Restaurant information
- Owner: Brendan Sullivan
- Location: Boston, Massachusetts, United States
- Coordinates: 42°20′20″N 71°00′47″W﻿ / ﻿42.33888°N 71.01318°W
- Other locations: Hanover, Massachusetts, United States
- Website: https://www.sullivanscastleisland.com/

= Sullivan's Castle Island =

Restaurant in Boston, Massachusetts, U.S.

Sullivan's Castle Island, commonly referred to as Sully's, is a restaurant in Boston, Massachusetts. The restaurant was founded in 1951 as a concession stand for the nearby Fort Independence, and typically operates seasonally from early spring into late fall. It sits across the water from Logan International Airport.

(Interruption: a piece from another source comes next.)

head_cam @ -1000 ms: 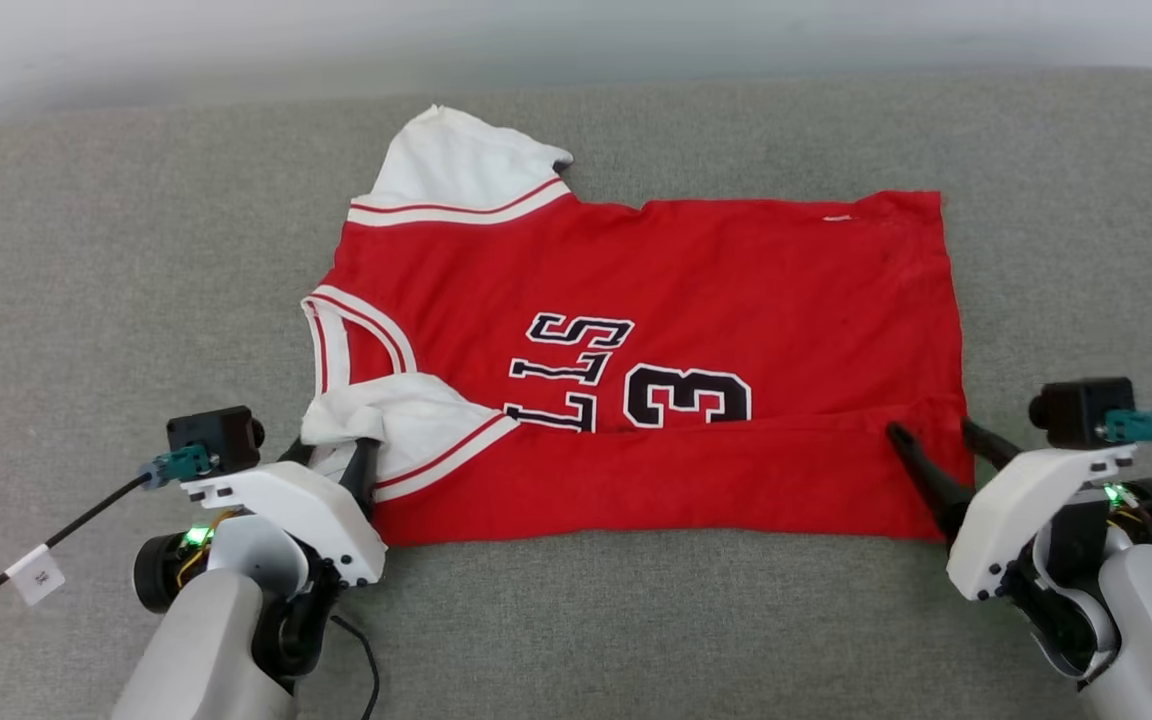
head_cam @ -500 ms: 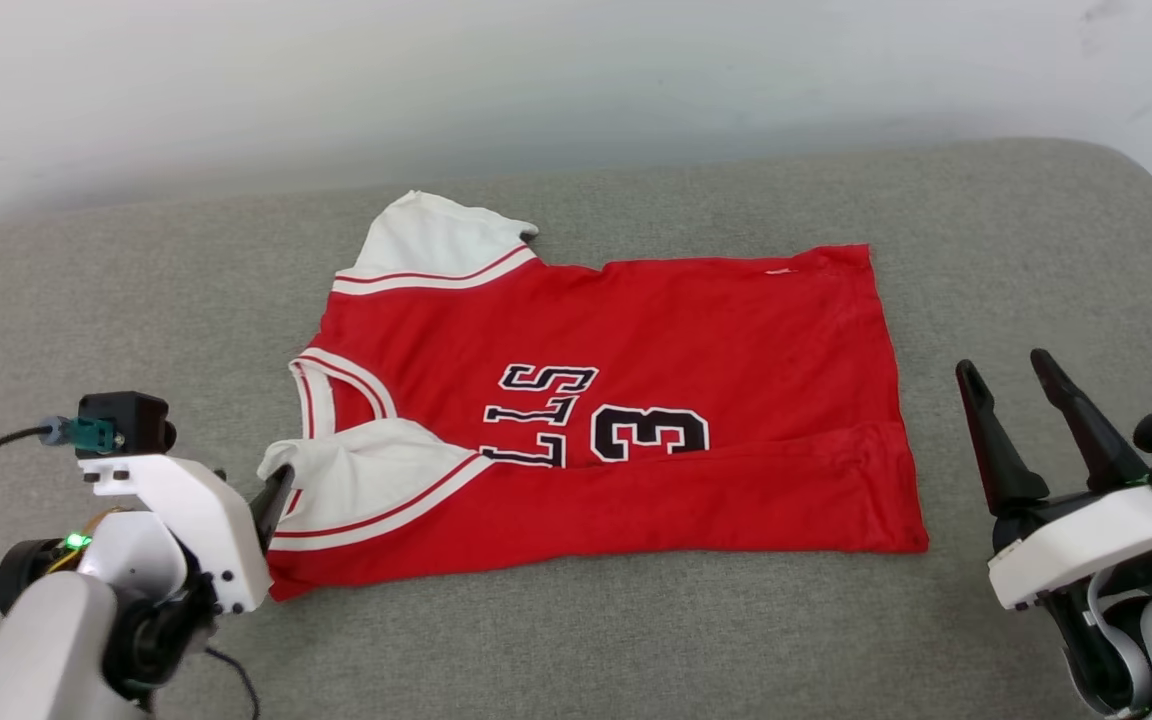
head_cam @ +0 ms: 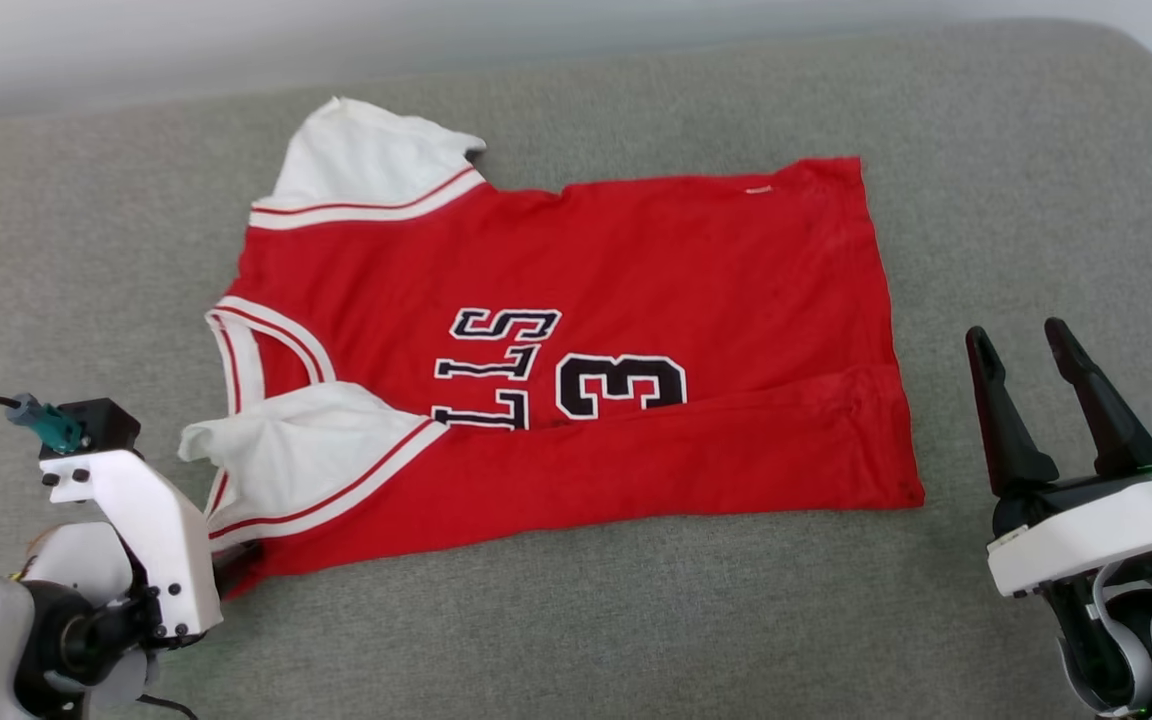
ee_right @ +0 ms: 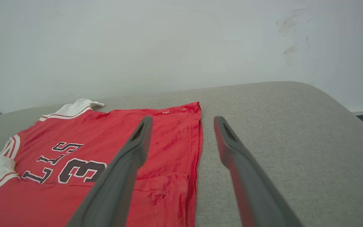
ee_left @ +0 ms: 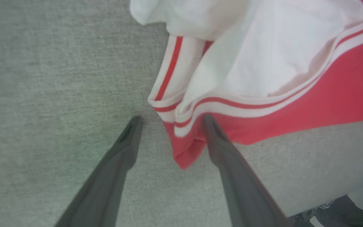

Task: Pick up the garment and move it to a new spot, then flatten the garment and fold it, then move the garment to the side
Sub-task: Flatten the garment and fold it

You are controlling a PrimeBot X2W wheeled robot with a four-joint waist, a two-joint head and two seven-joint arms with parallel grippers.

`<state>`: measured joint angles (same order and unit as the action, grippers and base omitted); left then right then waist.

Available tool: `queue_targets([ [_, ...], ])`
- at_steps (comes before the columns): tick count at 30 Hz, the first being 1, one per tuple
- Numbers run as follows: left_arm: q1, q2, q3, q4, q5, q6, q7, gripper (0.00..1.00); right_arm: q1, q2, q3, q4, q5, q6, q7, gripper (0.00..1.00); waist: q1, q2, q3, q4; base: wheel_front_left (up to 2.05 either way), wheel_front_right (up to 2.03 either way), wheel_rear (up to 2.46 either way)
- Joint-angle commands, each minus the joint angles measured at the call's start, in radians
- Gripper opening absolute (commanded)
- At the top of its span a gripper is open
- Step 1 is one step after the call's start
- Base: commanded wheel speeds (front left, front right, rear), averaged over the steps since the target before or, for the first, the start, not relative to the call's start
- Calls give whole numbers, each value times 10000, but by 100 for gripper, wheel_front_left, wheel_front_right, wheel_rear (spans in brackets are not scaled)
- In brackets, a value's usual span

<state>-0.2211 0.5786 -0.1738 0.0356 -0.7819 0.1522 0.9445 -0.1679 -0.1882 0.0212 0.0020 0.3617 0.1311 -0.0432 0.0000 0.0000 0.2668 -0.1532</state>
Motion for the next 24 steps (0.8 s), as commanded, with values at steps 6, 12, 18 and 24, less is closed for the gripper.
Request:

The restaurant was named one of "America's Classics" by the James Beard Foundation in 2025. The ruins of the restaurant are featured as an unmarked location in the 2015 video game Fallout 4. In 2023, another location opened in Hanover, Massachusetts, with a larger menu and a bar.

== Menu ==
Sullivan’s menu is divided into 7 categories: dessert, beverages, sides, chicken, handheld, seafood, and seafood dinners. According to the restaurant, they are most well known for their hot dogs, crinkle cut fries, lobster rolls, seafood, and double smash burgers, which they offer as both cheeseburgers and hamburgers.

== Hanover Crossing ==
On March 21, 2023, Sullivan’s opened a permanent location (the South Boston location closing every winter, only operating from early spring through November,) in Hanover, Massachusetts, in Hanover Crossing, an outdoor lifestyle center. Differences between the Hanover location and the Boston location include: The Hanover location being a restaurant, as opposed to a snack bar. The Boston location only serves via a walk-up window. The Hanover location serves alcohol and has a bar. The Boston location having waterfront views.